### Goal of the exercise
A word-for-word copy of the data is what's wanted; pictures stay out of it.

### Material to process
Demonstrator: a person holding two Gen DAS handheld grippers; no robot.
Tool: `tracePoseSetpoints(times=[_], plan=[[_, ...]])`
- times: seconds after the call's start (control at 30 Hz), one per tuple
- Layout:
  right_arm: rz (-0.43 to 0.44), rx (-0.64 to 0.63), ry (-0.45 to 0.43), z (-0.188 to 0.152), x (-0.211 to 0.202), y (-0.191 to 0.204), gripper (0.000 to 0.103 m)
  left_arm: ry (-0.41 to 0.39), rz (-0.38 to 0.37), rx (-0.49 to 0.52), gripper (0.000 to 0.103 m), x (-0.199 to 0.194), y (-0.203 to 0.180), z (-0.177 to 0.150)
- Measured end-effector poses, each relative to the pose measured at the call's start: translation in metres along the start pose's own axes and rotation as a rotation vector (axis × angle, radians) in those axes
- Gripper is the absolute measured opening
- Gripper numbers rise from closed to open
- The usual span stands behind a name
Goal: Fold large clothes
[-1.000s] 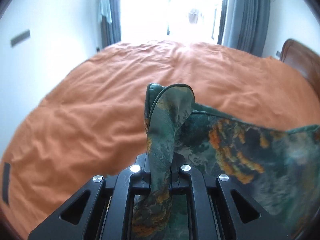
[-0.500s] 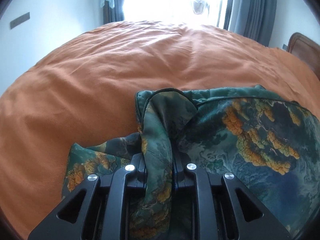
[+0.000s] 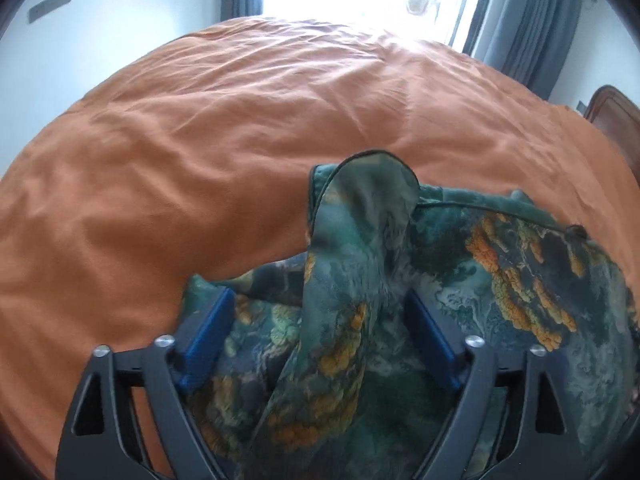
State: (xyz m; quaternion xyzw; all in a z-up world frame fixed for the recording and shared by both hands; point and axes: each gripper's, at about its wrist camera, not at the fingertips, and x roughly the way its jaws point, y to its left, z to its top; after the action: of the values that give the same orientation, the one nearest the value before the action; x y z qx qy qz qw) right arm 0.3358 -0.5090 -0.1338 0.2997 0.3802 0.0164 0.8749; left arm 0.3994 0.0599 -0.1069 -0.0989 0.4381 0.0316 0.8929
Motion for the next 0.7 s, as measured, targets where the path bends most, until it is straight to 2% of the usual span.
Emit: tracePoseSetpoints(times=[0.03,0.1,0.13,0.27,0.37,0.43,0.47,0.53,0.63,0.7], plan=[[-0.035,-0.021,-0.025,0.002,-0.016,0.007,0.048,-0.006,-0.016,-0.017,0.096,-0.013,0.006,-0.002],[-0.093,-0.084,-0.070,-0.001,-0.046,0.021,0.051,-0.011,-0.058,-0.014,0.098,-0.036,0.013,-0.011],[-0.092,-0.117,-0.081,-0.005,-0.061,0.028,0.051,-0.013,-0.066,0.004,0.098,-0.048,0.015,-0.019],[-0.004,-0.243,-0.106,-0.044,-0.114,0.054,0.051,-0.041,-0.065,0.122,0.100,-0.082,0.009,-0.064],[0.117,-0.228,-0.068,-0.091,-0.139,0.053,0.051,-0.016,-0.037,0.171,0.100,-0.086,0.006,-0.097],[0.149,-0.211,-0.025,-0.118,-0.136,0.049,0.051,0.007,-0.042,0.175,0.100,-0.083,0.006,-0.114],[0.105,-0.227,-0.014,-0.130,-0.132,0.047,0.051,0.016,-0.044,0.162,0.100,-0.081,0.008,-0.123],[-0.048,-0.253,-0.071,-0.147,-0.131,0.041,0.051,-0.003,-0.032,0.144,0.103,-0.082,0.010,-0.132],[-0.091,-0.239,-0.159,-0.166,-0.142,0.042,0.052,0.000,-0.058,0.074,0.103,-0.077,0.018,-0.142],[-0.104,-0.238,-0.199,-0.182,-0.148,0.045,0.053,0.027,-0.127,-0.057,0.103,-0.071,0.031,-0.149]])
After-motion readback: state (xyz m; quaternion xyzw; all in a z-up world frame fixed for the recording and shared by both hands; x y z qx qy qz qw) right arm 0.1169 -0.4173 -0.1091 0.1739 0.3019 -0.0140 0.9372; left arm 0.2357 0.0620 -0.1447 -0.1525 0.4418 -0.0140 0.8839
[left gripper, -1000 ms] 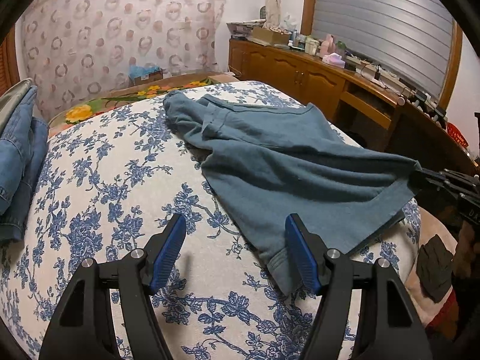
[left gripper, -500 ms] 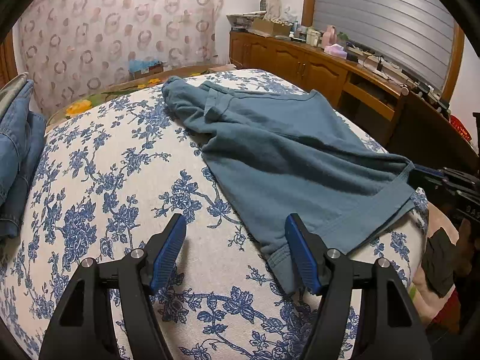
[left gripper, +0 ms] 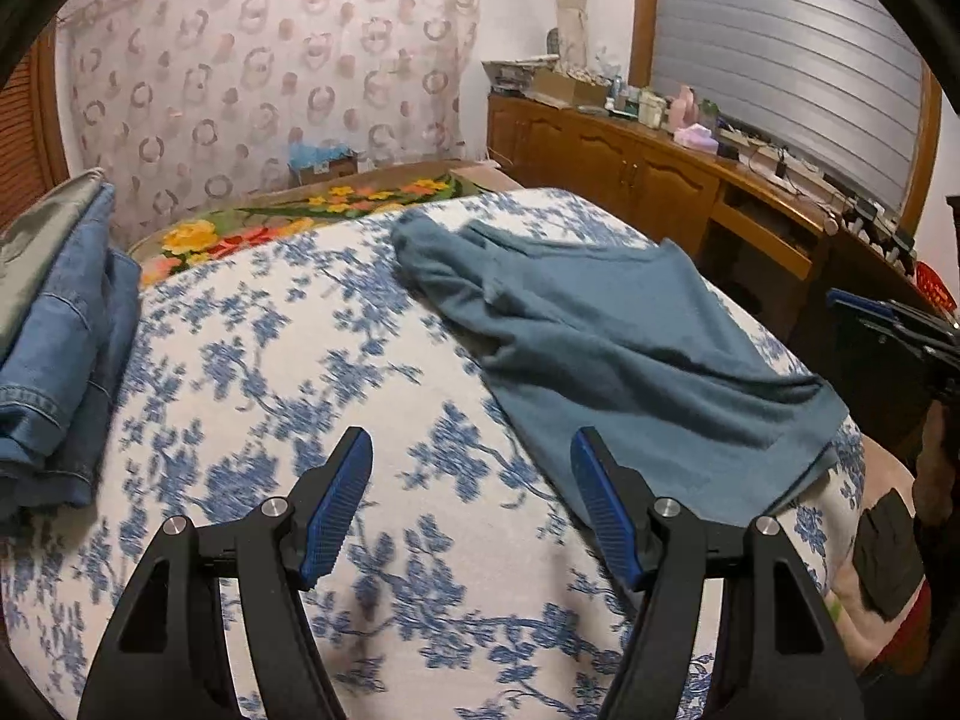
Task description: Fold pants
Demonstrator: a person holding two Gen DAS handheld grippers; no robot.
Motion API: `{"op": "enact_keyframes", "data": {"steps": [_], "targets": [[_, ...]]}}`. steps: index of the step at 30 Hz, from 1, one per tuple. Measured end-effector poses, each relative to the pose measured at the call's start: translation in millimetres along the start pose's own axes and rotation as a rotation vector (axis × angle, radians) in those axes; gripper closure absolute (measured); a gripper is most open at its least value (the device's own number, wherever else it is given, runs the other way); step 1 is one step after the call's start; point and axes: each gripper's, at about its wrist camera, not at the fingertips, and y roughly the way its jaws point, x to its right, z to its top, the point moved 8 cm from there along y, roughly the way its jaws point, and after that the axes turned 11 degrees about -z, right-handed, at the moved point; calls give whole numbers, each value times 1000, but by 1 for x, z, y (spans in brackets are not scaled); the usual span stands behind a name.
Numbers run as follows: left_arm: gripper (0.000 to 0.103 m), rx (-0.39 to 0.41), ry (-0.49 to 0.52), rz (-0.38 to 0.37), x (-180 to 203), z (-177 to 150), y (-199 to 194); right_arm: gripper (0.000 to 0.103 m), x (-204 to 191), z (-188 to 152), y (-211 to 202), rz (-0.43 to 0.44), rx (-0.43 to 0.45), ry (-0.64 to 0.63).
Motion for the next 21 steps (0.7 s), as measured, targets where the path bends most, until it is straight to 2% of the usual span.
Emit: {"op": "enact_keyframes", "data": {"steps": [12, 21], "targets": [[33, 43, -22, 25, -24, 6, -16, 69, -43, 27, 55, 121, -42, -45], [33, 55, -45, 39, -40, 5, -22, 69, -68, 39, 102, 117, -94, -169]]}}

### Exercise answer
Demonstrator: a person holding two Gen DAS handheld grippers; no robot.
Tool: `tracePoseSetpoints(times=[_], plan=[[_, ...]])`
- times: seconds after the call's start (control at 30 Hz), one per tuple
- Layout:
  right_arm: rz (-0.43 to 0.44), rx (-0.64 to 0.63), ry (-0.45 to 0.43), z (-0.188 to 0.152), x (-0.211 to 0.202), y (-0.191 to 0.204), gripper (0.000 to 0.103 m)
  left_arm: ry (-0.41 to 0.39), rz (-0.38 to 0.37), rx (-0.49 to 0.52), gripper (0.000 to 0.103 m), x (-0.199 to 0.194), y (-0.203 to 0.180), z (-0.177 to 0.150)
- Measured end-effector poses, each relative to the pose measured at the call's start: translation in metres along the start pose's own axes and rotation as a rotation vector (axis × angle, radians) in those axes
- Gripper is the absolute measured opening
- Gripper numbers rise from closed to open
- The usual span stands behind a name
Goal: Fold large clothes
[-1.000s] 
[-0.500s] 
[+0.000s] 
State: (xyz m; quaternion xyzw; all in a z-up world frame fixed for the recording and shared by both hands; point and axes: each gripper's, at about its wrist camera, not at the fingertips, and x roughly the way its jaws point, y to its left, z to its top; after the action: of the values that give the same orientation, the one nearest the value before the action; x y z qx qy qz qw) right arm 0.3358 -0.5090 -0.1338 0.2997 0.3802 0.0164 0.8749; left arm 0.3994 0.0599 -0.1069 -0.0989 0.4381 0.0316 0.8929
Motion for the next 0.7 s, as measured, targets where the path bends most, until it is straight to 2% of the usual span.
Emit: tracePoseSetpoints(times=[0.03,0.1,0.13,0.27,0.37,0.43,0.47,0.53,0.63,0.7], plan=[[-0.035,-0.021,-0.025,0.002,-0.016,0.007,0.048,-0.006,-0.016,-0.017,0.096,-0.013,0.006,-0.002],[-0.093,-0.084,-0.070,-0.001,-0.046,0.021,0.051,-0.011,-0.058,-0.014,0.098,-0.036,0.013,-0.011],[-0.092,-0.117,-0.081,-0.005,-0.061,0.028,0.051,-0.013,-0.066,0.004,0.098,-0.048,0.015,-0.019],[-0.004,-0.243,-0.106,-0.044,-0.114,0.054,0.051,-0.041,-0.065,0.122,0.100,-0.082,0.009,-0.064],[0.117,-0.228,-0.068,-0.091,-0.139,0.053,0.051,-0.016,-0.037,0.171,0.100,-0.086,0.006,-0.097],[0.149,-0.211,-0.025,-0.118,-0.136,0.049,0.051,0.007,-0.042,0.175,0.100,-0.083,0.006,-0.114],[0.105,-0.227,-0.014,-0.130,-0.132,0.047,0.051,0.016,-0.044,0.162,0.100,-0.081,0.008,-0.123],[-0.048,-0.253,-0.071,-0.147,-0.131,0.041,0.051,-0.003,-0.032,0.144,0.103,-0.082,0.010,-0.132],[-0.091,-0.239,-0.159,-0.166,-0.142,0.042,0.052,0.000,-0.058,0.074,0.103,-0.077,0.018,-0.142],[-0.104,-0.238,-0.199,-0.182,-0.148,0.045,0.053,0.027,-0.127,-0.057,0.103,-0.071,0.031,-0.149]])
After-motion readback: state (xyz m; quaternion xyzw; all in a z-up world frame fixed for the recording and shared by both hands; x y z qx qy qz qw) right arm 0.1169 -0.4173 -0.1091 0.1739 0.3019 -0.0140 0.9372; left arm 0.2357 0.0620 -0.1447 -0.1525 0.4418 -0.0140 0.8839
[left gripper, -1000 ms] 
[left gripper, -500 ms] 
[left gripper, +0 ms] 
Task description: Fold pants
Demonstrator: a person holding two Gen DAS handheld grippers; no robot.
Motion API: `{"op": "enact_keyframes", "data": {"steps": [_], "targets": [[_, ...]]}}`. steps: index of the step at 30 Hz, from 1, one per tuple. Measured end-effector poses, each relative to the pose measured at the call's start: translation in millimetres along the start pose's own axes and rotation as a rotation vector (axis × angle, radians) in those axes; gripper closure absolute (measured); a gripper is most open at its least value (the device's own number, wherever else it is given, runs the other way); step 1 is one step after the call's start; point and axes: each gripper's, at about its wrist camera, not at the fingertips, and y roughly the way its jaws point, x to its right, z to its top, the point moved 8 cm from there along y, roughly the way its jaws point, and after that the axes turned 11 degrees about -z, right-handed, at the moved point; calls give whole numbers, each value times 1000, but by 1 for x, z, y (spans in brackets are not scaled); the usual span stands behind a name.
Numbers run as follows: left_arm: gripper (0.000 to 0.103 m), rx (-0.39 to 0.41), ry (-0.49 to 0.52), rz (-0.38 to 0.37), x (-180 to 203), z (-177 to 150), y (-199 to 194); right_arm: gripper (0.000 to 0.103 m), x (-204 to 191), z (-188 to 152), y (-211 to 202), rz (-0.43 to 0.44), rx (-0.43 to 0.45), ry (-0.64 to 0.63).
Motion for the next 21 steps (0.7 s), as measured, targets where the path bends most, until it is straight to 2% of the usual span.
Emit: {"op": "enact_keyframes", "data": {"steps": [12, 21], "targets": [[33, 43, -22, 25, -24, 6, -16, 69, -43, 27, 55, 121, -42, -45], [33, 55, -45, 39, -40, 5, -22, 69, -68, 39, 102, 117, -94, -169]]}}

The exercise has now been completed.